Followed by a multi-trillion dollar giveaway to the rich and corporate class by Biden, who kept the tax cuts. The supreme court decision is a direct consequence of RBG's decision to die in office, that's on Democrats. The hubris! Biden tried the same playbook, but is too obviously feeble-minded. Anything else change? oh, yea, the insane military escalation! An unelected team running the country with a puppethead president (usually this is called a 'coup') [I am not a Republican, I just don't like brainwashing and propaganda blindly repeated]
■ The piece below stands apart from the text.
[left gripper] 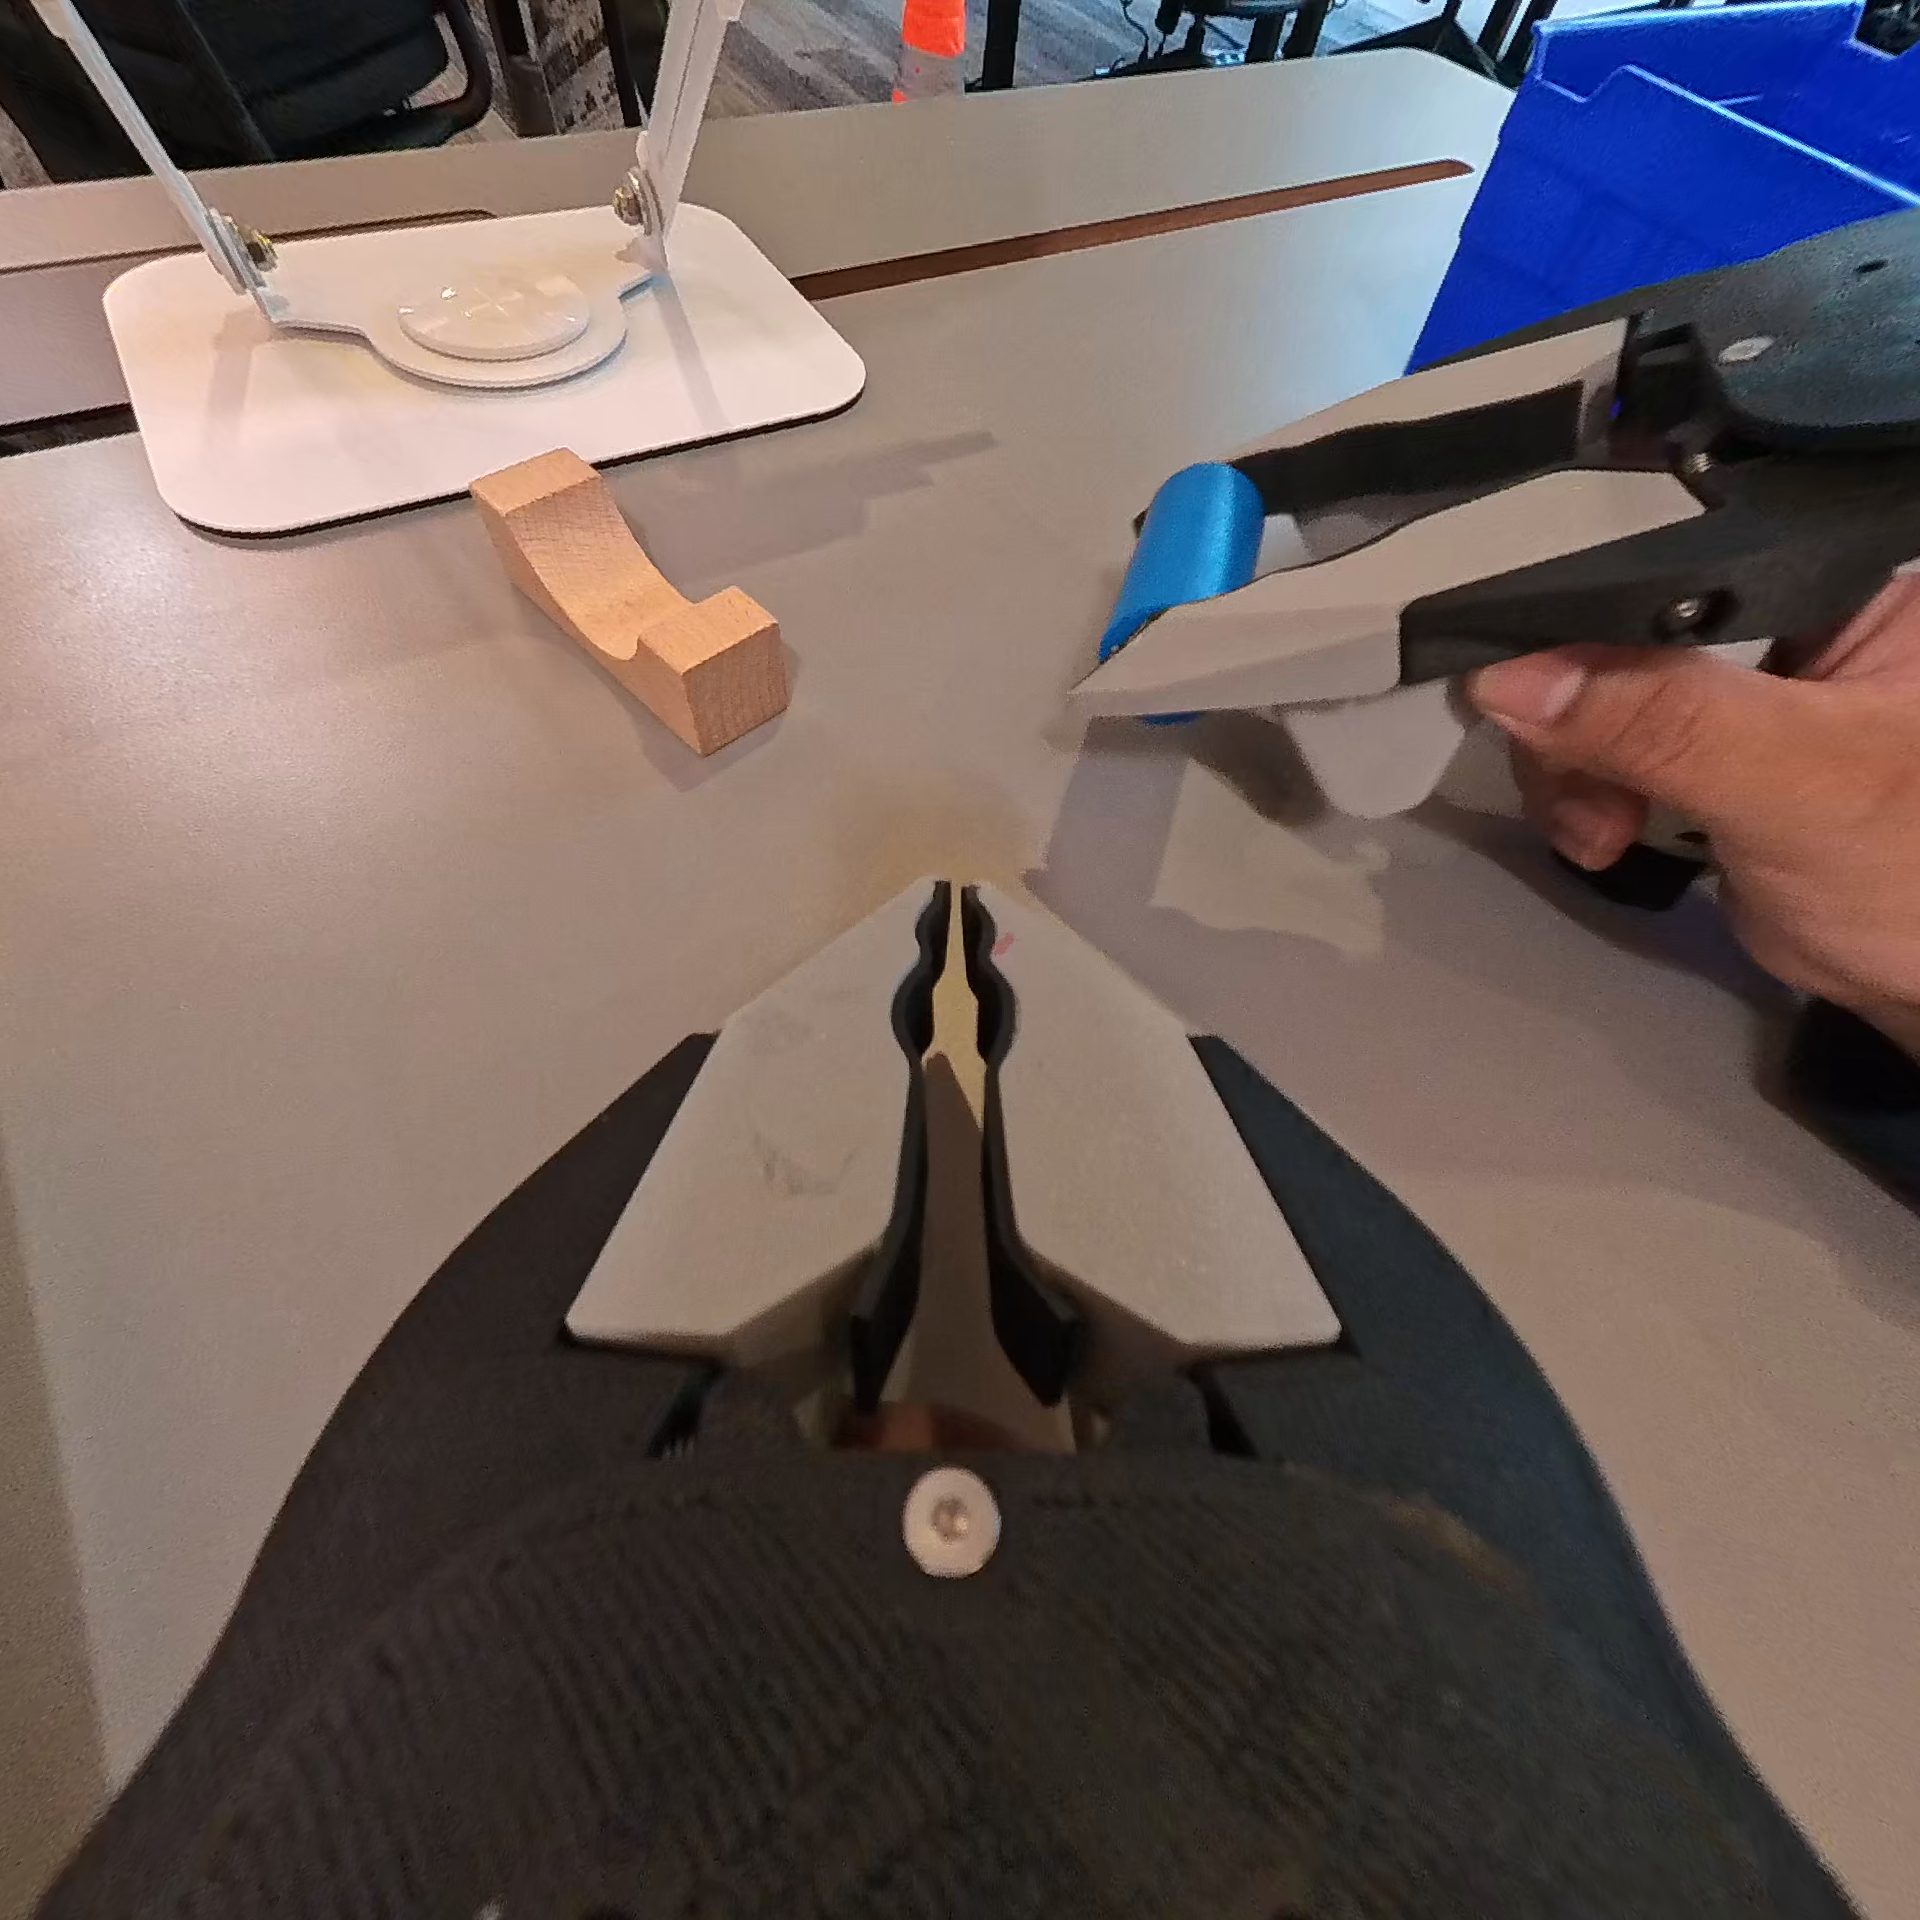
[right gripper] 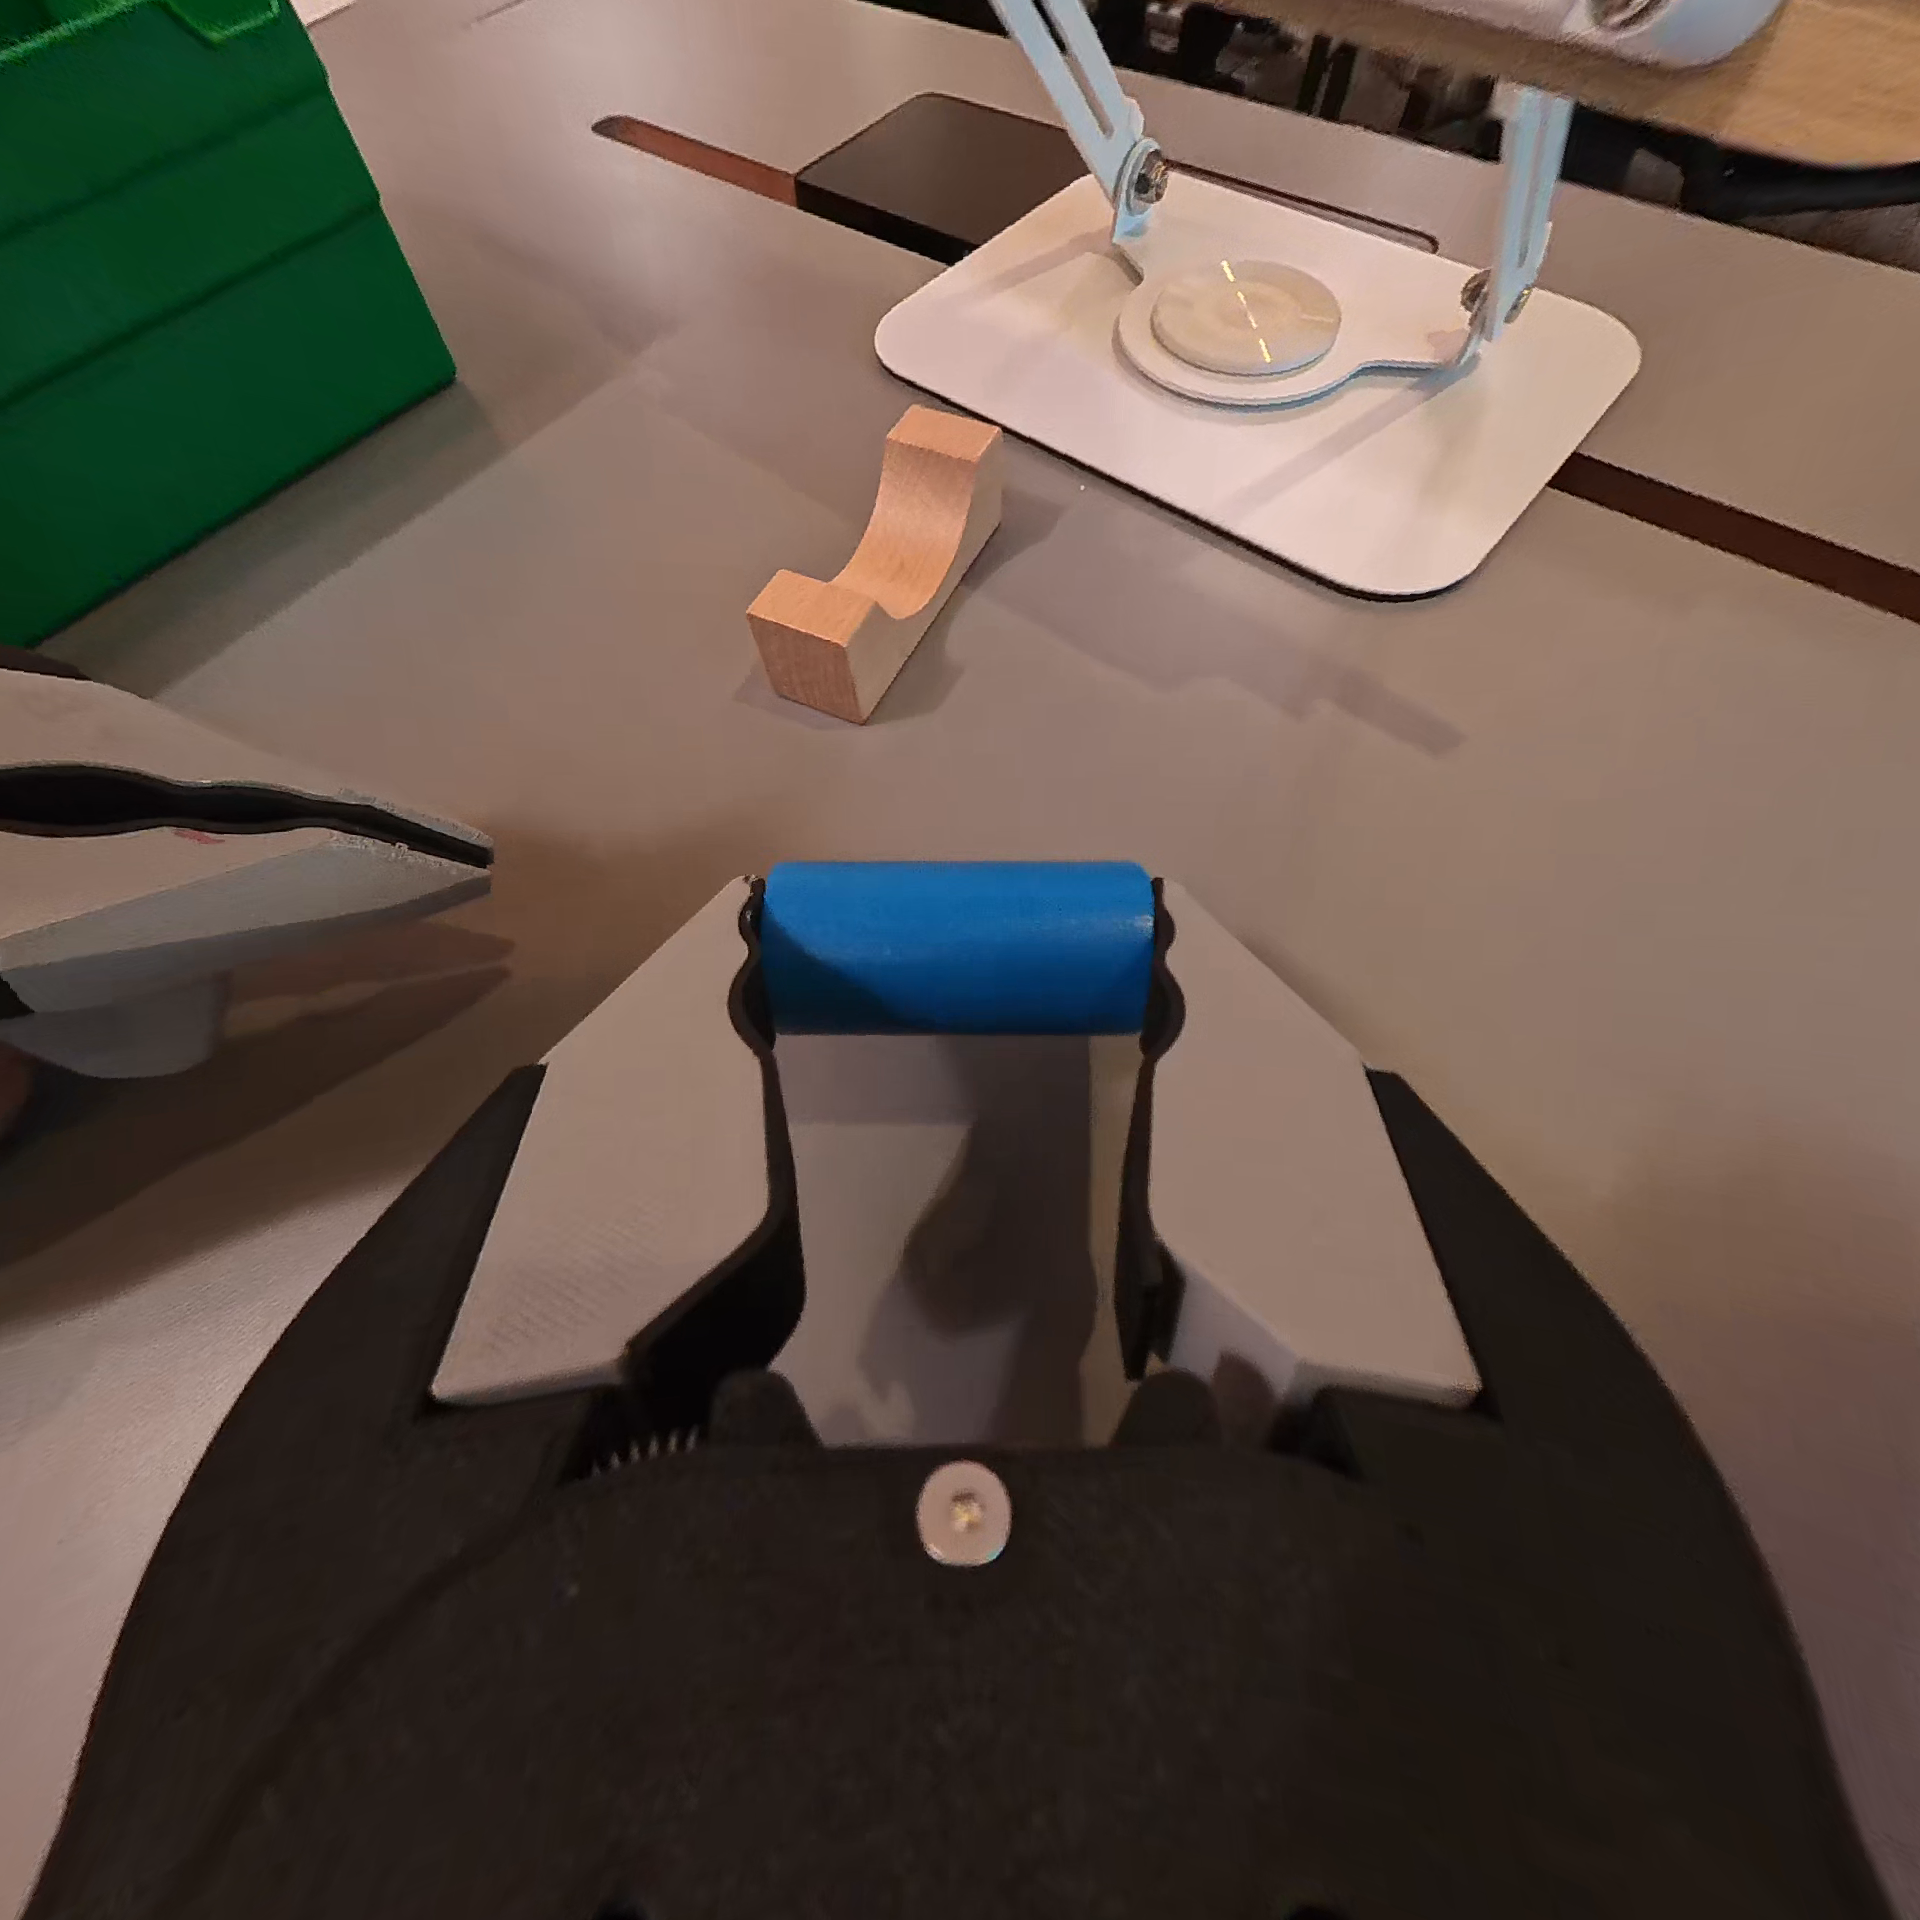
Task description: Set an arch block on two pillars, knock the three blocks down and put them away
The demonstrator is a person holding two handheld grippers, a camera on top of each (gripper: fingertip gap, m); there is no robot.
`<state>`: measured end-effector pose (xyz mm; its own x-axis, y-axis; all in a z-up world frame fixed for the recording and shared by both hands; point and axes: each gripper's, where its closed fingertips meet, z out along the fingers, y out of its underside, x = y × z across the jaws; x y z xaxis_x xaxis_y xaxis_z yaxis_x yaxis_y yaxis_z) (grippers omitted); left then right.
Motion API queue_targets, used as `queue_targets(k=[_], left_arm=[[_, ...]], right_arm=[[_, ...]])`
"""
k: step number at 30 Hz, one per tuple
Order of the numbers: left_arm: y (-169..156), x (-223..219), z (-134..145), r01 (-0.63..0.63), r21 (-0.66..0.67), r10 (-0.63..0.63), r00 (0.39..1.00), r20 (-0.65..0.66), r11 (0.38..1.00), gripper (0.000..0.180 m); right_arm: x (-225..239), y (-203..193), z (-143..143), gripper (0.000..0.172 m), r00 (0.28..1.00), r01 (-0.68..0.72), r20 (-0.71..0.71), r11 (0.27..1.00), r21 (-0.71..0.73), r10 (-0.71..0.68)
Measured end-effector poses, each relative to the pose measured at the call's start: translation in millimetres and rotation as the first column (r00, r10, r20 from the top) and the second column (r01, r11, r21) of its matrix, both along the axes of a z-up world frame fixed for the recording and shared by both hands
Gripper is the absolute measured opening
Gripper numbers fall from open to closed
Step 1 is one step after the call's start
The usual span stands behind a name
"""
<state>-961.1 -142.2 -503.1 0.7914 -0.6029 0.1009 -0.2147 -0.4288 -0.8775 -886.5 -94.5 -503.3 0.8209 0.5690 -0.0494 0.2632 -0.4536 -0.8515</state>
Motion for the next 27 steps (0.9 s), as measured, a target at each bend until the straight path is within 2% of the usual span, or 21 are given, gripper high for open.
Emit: queue_targets(k=[5, 11, 20, 27], left_arm=[[-0.6, -0.1, 0.4, 0.003, 0.001, -0.003, 1.0, 0.003, 1.0, 0.0], [-1.4, 0.6, 0.3, 0.007, 0.003, -0.007, 1.0, -0.001, 1.0, 0.0], [-1.7, 1.3, -0.4, 0.011, -0.001, -0.011, 1.0, -0.004, 1.0, 0.0], [-2.3, 2.5, -1.4, 0.018, -0.001, -0.018, 1.0, -0.014, 1.0, 0.0]], right_arm=[[17.0, 0.9, 27.0, 0.069, 0.999, 0.05, 0.01, 0.995, 0.092, -0.051], [53.4, -2.6, 77.2, 0.069, 0.986, 0.158, 0.003, 0.952, 0.263, -0.165], [85.1, -35.2, 154.6, 0.069, 0.966, 0.247, -0.067, 0.817, 0.52, -0.249], [111.7, -64.4, 190.2, 0.069, 0.946, 0.287, -0.075, 0.714, 0.639, -0.314]])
⛰️ murdock · Oct 04 at 01:08:

stack, do you agree with my assessment that there were at least two big changes during the trump presidency? do you think the changes I referenced were good or bad, overall? I'm not interested in playing games of "whataboutism", where we can't talk about one candidate without referencing the other. that is a dishonest tactic and dodges the original question.

🚀 stack · Oct 04 at 01:51:

Speaking of dishonest tactics, why are we only allowed to talk about your two hand-picked changes under Trump here? Start another topic if you want.

🐐 satch [OP] · Oct 04 at 07:44:

I'm slightly surprised that Kamala Harris is doing so well in polls, but I every time I watch Trump talk it reminds me how awful he is at pretending to be competent, something that Biden was also awful at but Harris is pulling off a lot better (still doing a bad job but the floor is low).

So I get it. But my point from the original post still stands: any actually even moderately decent Democratic candidate and Trump would be cooked. Anyone left or right from Dennis Kucinich to Joe Manchin could have won handily. The reason the race is close is because Harris is part of her party elite and cannot effectively communicate with people outside of her base.

⛰️ murdock · Oct 04 at 12:33:

it's impossible to reasonably evaluate counterfactuals like "Joe Manchin/Bernie Sanders would be killing it right now".

I actually don't think playing to undecideds is the right approach. Shore up the base and get non-voters out seems like the way to win these past cycles. Why fight over 10% when there are millions that aren't even part of that total?

🐐 satch [OP] · Oct 04 at 13:10:

@murdock this is what my personal causal model says about the counterfactuals. It’s impossible to *prove* that I’m right but all they really are doing is describing my casual model which says that choosing Kamala Harris as the nominee decreased the probability of Democrats winning the presidency relative to a different candidate from outside of the party establishment.

As to your point about undecideds versus non voters, I agree 100%.

👻 darkghost · Oct 04 at 20:26:

I think it would be a close race no matter the candidate. The morass that is our political reality defies reason. It's like pure id.

🚀 stack · Oct 04 at 21:45:

Both sides are willing to overlook the very kind of horribleness that they insist makes the other party unelectable. Subverting democracy, corruption, outright treason. Never mind if we do it, we are on your side. It's them you need to worry about!

⛰️ murdock · Oct 05 at 13:47:

"both sides are equally bad" is the most tired political take you can have. it's cheap, lazy and inaccurate. it also absolves the user of needing to dive deep into the details of any given issue. why bother, they both suck!

🚀 stack · Oct 05 at 16:50:

'Bad' is a poor choice of a quality to measure. I don't think they are 'equally' bad, and one side is particularly bad (currently) for international conflicts and the economy. They are both corrupt and evil if you wish, as in taking advantage of and lying to unsuspecting fools who think they can 'save democracy' or have 'free speech'.